GIVEN MATERIAL section start

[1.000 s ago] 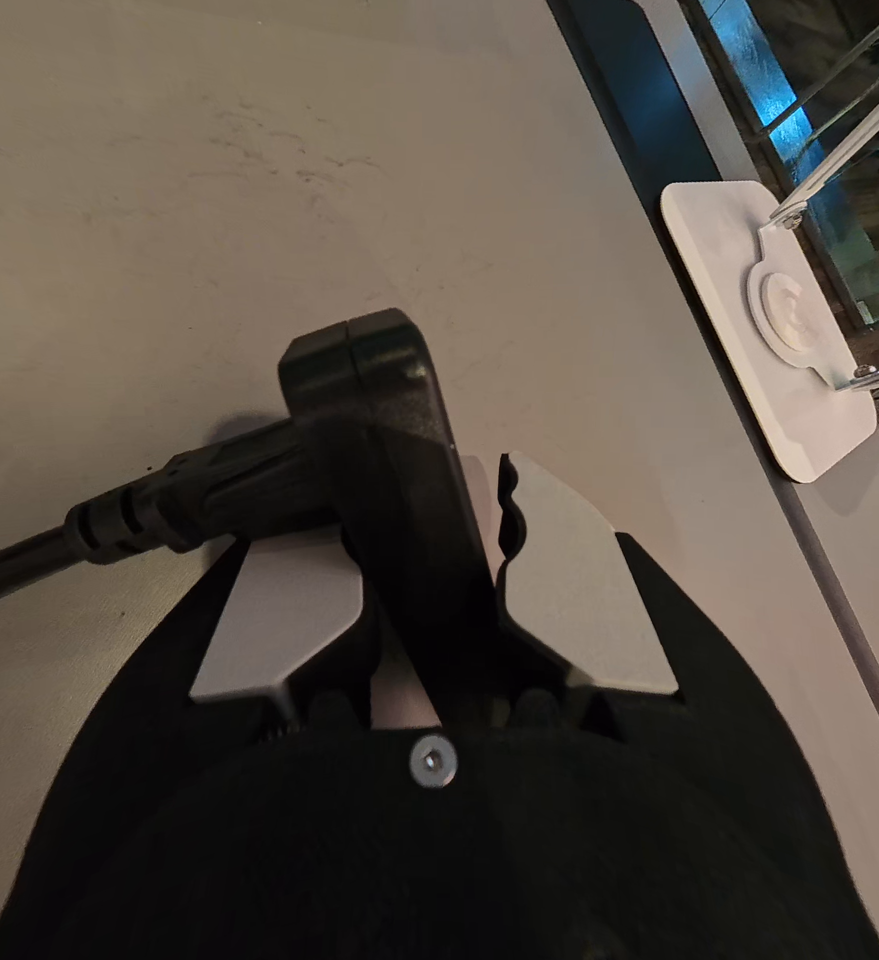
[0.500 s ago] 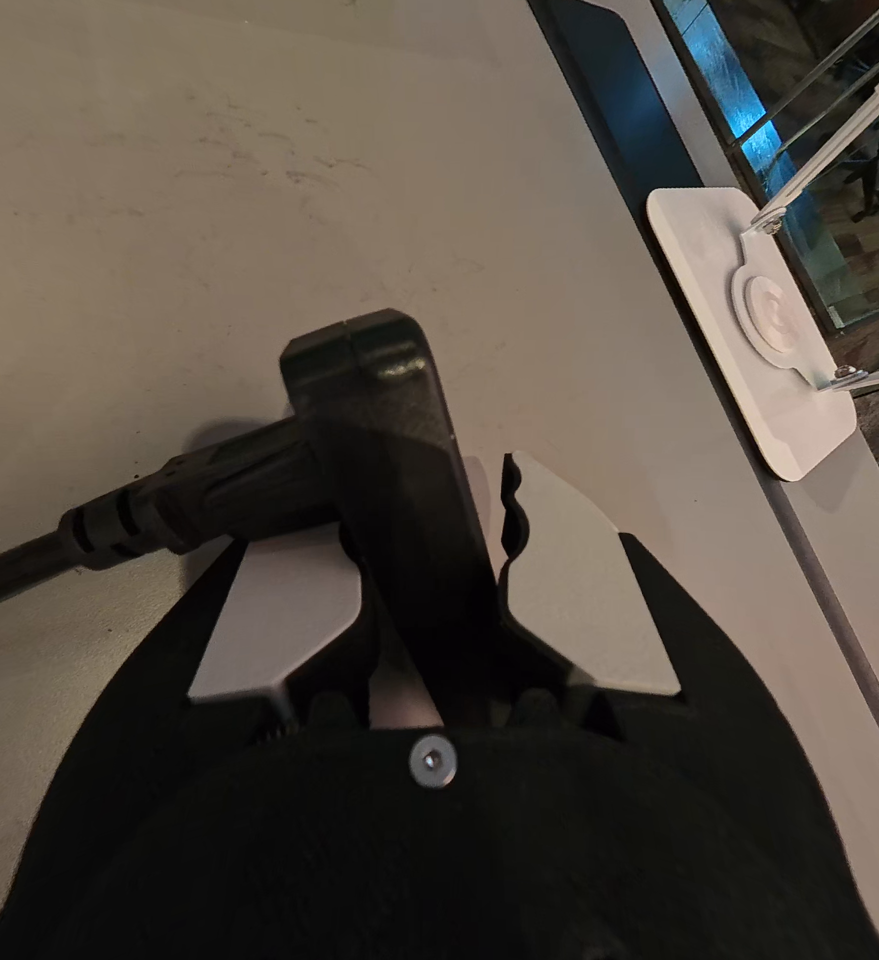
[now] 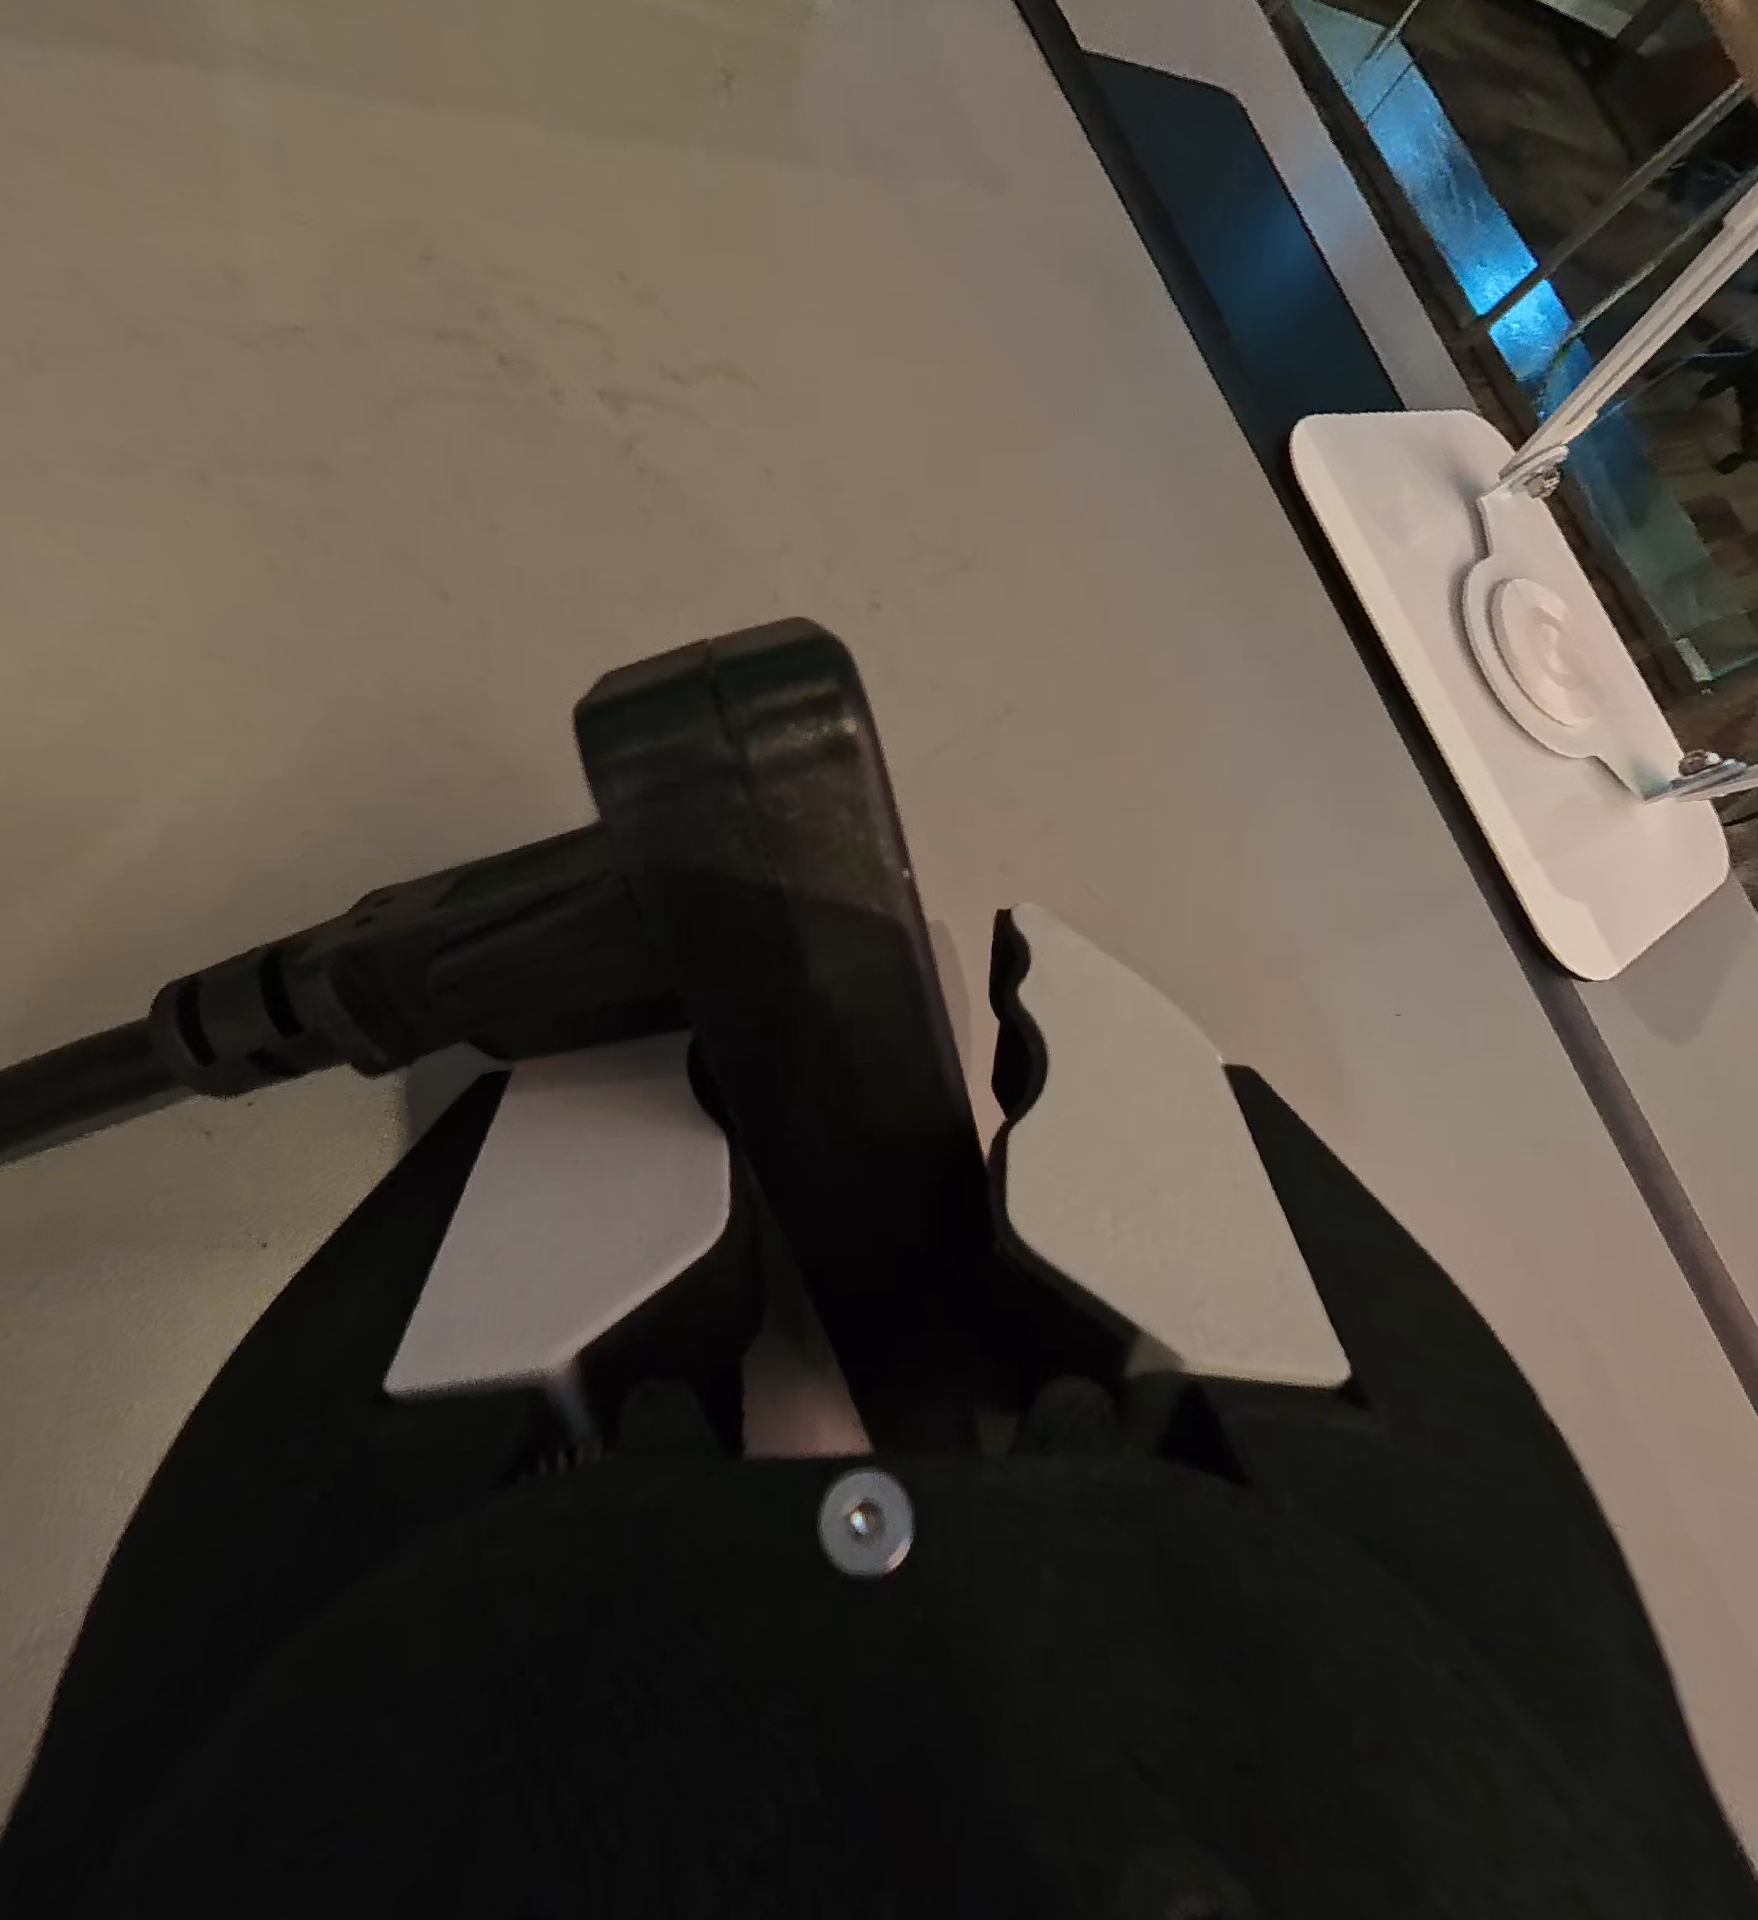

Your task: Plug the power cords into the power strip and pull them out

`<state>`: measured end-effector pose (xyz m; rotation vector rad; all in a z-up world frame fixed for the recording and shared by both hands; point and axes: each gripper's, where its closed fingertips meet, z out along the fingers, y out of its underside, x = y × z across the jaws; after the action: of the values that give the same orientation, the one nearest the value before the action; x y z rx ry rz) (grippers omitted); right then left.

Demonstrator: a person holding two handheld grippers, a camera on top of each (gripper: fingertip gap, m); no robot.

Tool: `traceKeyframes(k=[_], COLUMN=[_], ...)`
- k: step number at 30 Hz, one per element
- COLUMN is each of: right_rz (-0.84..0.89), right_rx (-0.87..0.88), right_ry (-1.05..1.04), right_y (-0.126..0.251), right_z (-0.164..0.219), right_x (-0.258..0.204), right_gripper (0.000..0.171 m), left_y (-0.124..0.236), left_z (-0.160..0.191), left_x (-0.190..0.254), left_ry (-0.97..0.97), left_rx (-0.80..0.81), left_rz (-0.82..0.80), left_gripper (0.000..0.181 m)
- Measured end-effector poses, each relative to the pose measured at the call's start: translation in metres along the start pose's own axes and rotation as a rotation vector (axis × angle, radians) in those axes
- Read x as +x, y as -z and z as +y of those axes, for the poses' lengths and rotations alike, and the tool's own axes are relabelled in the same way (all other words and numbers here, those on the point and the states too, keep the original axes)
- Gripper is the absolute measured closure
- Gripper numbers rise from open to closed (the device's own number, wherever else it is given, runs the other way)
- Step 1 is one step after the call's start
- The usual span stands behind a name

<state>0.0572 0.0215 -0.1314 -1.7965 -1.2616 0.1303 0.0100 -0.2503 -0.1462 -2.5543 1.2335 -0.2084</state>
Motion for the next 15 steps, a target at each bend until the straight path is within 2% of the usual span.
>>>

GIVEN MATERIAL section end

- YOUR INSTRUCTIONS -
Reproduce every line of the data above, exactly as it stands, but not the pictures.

- SOLUTION TO THE EXERCISE -
[1.000 s ago] 
[0.500 s ago] 
[now] 

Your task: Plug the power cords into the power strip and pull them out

`<state>`: measured end-effector pose (xyz m; rotation vector rad; all in a z-up world frame fixed for the recording and shared by both hands; point and axes: each gripper's, where its closed fingertips meet, z out along the fingers, y out of its underside, x = y × z across the jaws; after the action: of the values that give the same orientation, the one nearest the value before the action; x y z rx ry rz) (grippers omitted); right then left.

Demonstrator: a person holding two handheld grippers, a camera on top of each (gripper: fingertip gap, m); no robot.

Tool: `traceKeyframes(k=[_], COLUMN=[_], ...)`
- k: step number at 30 Hz, one per element
- COLUMN is each of: right_rz (-0.84..0.89), right_rx (-0.87..0.88), right_ry (-1.05..1.04), right_y (-0.126..0.251), right_z (-0.164..0.219), right_x (-0.258..0.204), right_gripper (0.000..0.171 m), left_y (-0.124..0.236), left_z (-0.160..0.191), left_x (-0.190..0.254), left_ry (-0.97..0.97), left_rx (-0.80..0.81), left_rz (-0.82..0.80), left_gripper (0.000..0.181 m)
- Measured end-effector poses, each relative to the pose measured at the call's start: translation in metres along the start pose's own axes and rotation as a rotation vector (axis × angle, radians) in those axes
- Read x as +x, y as -z and z as +y of those axes, for the poses' lengths and rotations alike, and the tool's own axes are relabelled in the same way (all other words and numbers here, those on the point and the states too, keep the original axes)
- Gripper is the absolute measured closure
- Gripper numbers rise from open to closed (the device's own number, wherever else it is given, runs the other way)
- Step 1 is one step after the call's start
- The usual span stands behind a name

<state>0.0572 0.0215 -0.1314 -1.7965 -1.2616 0.1303 0.0100 -0.2503 -0.1462 -2.5543 1.2335 -0.2084</state>
Motion for the next 15 steps, a target at each bend until the straight path is within 2% of the usual span.
>>>

Here is where the answer stops.